> _Prompt_
A word-for-word copy of the entries, with images excluded, is the expected answer.

> _Record extracts_
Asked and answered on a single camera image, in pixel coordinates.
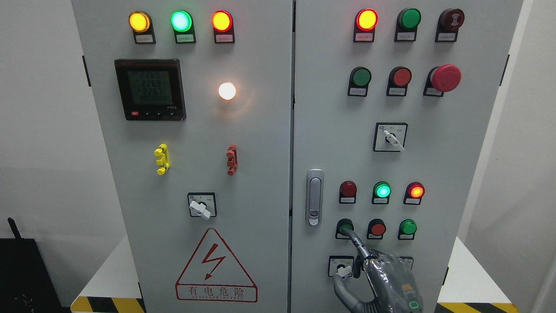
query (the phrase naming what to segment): yellow black hazard stripe
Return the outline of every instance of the yellow black hazard stripe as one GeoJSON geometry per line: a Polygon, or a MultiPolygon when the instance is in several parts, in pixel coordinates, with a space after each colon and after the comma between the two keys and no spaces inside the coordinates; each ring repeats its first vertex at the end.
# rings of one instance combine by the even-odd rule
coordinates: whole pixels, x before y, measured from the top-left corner
{"type": "Polygon", "coordinates": [[[519,313],[511,303],[438,303],[434,313],[519,313]]]}
{"type": "MultiPolygon", "coordinates": [[[[78,297],[72,312],[146,313],[143,299],[78,297]]],[[[519,313],[510,303],[438,303],[434,313],[519,313]]]]}
{"type": "Polygon", "coordinates": [[[71,305],[72,312],[95,313],[145,313],[143,299],[77,297],[71,305]]]}

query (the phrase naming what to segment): yellow terminal connector
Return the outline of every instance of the yellow terminal connector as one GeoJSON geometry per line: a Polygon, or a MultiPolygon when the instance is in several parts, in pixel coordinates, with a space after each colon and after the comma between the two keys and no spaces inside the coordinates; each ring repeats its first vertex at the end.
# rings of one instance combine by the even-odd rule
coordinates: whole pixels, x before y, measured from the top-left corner
{"type": "Polygon", "coordinates": [[[170,168],[170,158],[168,157],[168,146],[166,144],[160,144],[154,152],[156,156],[156,165],[159,168],[156,170],[158,175],[164,175],[170,168]]]}

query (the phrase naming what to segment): yellow indicator light
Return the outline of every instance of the yellow indicator light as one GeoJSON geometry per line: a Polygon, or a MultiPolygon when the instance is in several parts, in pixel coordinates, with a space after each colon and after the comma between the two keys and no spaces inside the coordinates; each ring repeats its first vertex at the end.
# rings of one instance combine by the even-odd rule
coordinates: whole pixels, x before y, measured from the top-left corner
{"type": "Polygon", "coordinates": [[[212,15],[212,26],[219,32],[227,32],[232,28],[232,15],[224,10],[218,10],[212,15]]]}
{"type": "Polygon", "coordinates": [[[147,13],[142,11],[131,12],[129,23],[131,29],[138,33],[144,33],[151,27],[151,19],[148,17],[147,13]]]}
{"type": "Polygon", "coordinates": [[[363,9],[357,14],[357,27],[362,31],[370,31],[378,22],[378,15],[372,9],[363,9]]]}
{"type": "Polygon", "coordinates": [[[218,94],[224,100],[231,100],[236,96],[236,86],[230,82],[225,82],[218,87],[218,94]]]}

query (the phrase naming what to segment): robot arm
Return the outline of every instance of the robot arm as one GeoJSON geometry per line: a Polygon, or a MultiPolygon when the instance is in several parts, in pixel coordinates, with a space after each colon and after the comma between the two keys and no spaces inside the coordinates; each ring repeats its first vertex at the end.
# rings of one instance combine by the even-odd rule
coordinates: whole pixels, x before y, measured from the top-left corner
{"type": "Polygon", "coordinates": [[[363,302],[345,286],[344,278],[334,275],[334,292],[352,313],[420,313],[423,299],[411,271],[397,256],[365,248],[350,229],[343,229],[349,236],[363,261],[363,270],[374,295],[370,302],[363,302]]]}

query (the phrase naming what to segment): green push button
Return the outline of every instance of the green push button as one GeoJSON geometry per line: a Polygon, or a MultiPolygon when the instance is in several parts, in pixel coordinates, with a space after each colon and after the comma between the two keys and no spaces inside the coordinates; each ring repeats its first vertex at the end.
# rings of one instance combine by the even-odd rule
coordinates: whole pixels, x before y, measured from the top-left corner
{"type": "Polygon", "coordinates": [[[412,235],[417,231],[417,225],[412,219],[406,219],[400,224],[402,234],[412,235]]]}
{"type": "Polygon", "coordinates": [[[342,235],[344,235],[344,236],[347,236],[348,234],[346,234],[346,233],[344,232],[344,229],[353,230],[353,225],[350,225],[350,224],[342,224],[342,225],[339,227],[340,233],[341,233],[342,235]]]}
{"type": "Polygon", "coordinates": [[[359,68],[353,73],[352,80],[358,86],[365,86],[371,81],[371,72],[364,67],[359,68]]]}
{"type": "Polygon", "coordinates": [[[398,22],[405,30],[415,28],[421,22],[421,12],[415,8],[405,9],[400,13],[398,22]]]}

> _Answer below_
Asked and answered on a single camera image, in pixel coordinates.
query (the phrase naming what to segment): yellow black hazard stripe
Return the outline of every instance of the yellow black hazard stripe as one GeoJSON geometry per line: a Polygon, or a MultiPolygon when the instance is in several parts, in pixel coordinates, with a space after each colon and after the comma between the two keys and no spaces inside the coordinates; each ring repeats its first vertex at the end.
# rings of one instance combine by the even-odd rule
coordinates: whole pixels, x before y, measured from the top-left corner
{"type": "Polygon", "coordinates": [[[519,313],[511,303],[438,303],[434,313],[519,313]]]}
{"type": "MultiPolygon", "coordinates": [[[[78,297],[72,312],[146,313],[143,299],[78,297]]],[[[519,313],[510,303],[438,303],[434,313],[519,313]]]]}
{"type": "Polygon", "coordinates": [[[71,305],[72,312],[95,313],[145,313],[143,299],[77,297],[71,305]]]}

query (the phrase naming what to segment): yellow terminal connector
Return the outline of every instance of the yellow terminal connector as one GeoJSON geometry per line: a Polygon, or a MultiPolygon when the instance is in several parts, in pixel coordinates, with a space after each colon and after the comma between the two keys and no spaces inside the coordinates; each ring repeats its first vertex at the end.
# rings of one instance combine by the even-odd rule
coordinates: whole pixels, x before y, measured from the top-left corner
{"type": "Polygon", "coordinates": [[[170,168],[170,158],[168,157],[168,146],[166,144],[160,144],[154,152],[156,156],[156,165],[159,168],[156,170],[158,175],[164,175],[170,168]]]}

query (the phrase naming what to segment): yellow indicator light
Return the outline of every instance of the yellow indicator light as one GeoJSON geometry per line: a Polygon, or a MultiPolygon when the instance is in several parts, in pixel coordinates, with a space after each colon and after the comma between the two keys and no spaces inside the coordinates; each ring repeats its first vertex at the end.
# rings of one instance combine by the even-odd rule
coordinates: whole pixels, x before y, measured from the top-left corner
{"type": "Polygon", "coordinates": [[[212,15],[212,26],[219,32],[227,32],[232,28],[232,15],[224,10],[218,10],[212,15]]]}
{"type": "Polygon", "coordinates": [[[147,13],[142,11],[131,12],[129,23],[131,29],[138,33],[144,33],[151,27],[151,19],[148,17],[147,13]]]}
{"type": "Polygon", "coordinates": [[[363,9],[357,14],[357,27],[362,31],[370,31],[378,22],[378,15],[372,9],[363,9]]]}
{"type": "Polygon", "coordinates": [[[218,94],[224,100],[231,100],[236,96],[236,86],[230,82],[225,82],[218,87],[218,94]]]}

query (the phrase naming what to segment): robot arm
Return the outline of every instance of the robot arm as one GeoJSON geometry per line: a Polygon, or a MultiPolygon when the instance is in several parts, in pixel coordinates, with a space after each colon and after the comma between the two keys and no spaces inside the coordinates; each ring repeats its first vertex at the end.
# rings of one instance combine by the even-odd rule
coordinates: whole pixels, x before y, measured from the top-left corner
{"type": "Polygon", "coordinates": [[[363,302],[345,286],[344,278],[334,275],[334,292],[352,313],[420,313],[423,299],[411,271],[397,256],[365,248],[350,229],[343,229],[349,236],[363,261],[363,270],[374,295],[370,302],[363,302]]]}

query (the phrase naming what to segment): green push button
Return the outline of every instance of the green push button as one GeoJSON geometry per line: a Polygon, or a MultiPolygon when the instance is in several parts, in pixel coordinates, with a space after each colon and after the comma between the two keys and no spaces inside the coordinates; each ring repeats its first vertex at the end.
# rings of one instance combine by the even-odd rule
coordinates: whole pixels, x before y, measured from the top-left corner
{"type": "Polygon", "coordinates": [[[412,235],[417,231],[417,225],[412,219],[406,219],[400,224],[402,234],[412,235]]]}
{"type": "Polygon", "coordinates": [[[342,235],[344,235],[344,236],[347,236],[348,234],[346,234],[346,233],[344,232],[344,229],[353,230],[353,225],[350,225],[350,224],[342,224],[342,225],[339,227],[340,233],[341,233],[342,235]]]}
{"type": "Polygon", "coordinates": [[[359,68],[353,73],[352,80],[358,86],[365,86],[371,81],[371,72],[364,67],[359,68]]]}
{"type": "Polygon", "coordinates": [[[398,22],[405,30],[415,28],[421,22],[421,12],[415,8],[405,9],[400,13],[398,22]]]}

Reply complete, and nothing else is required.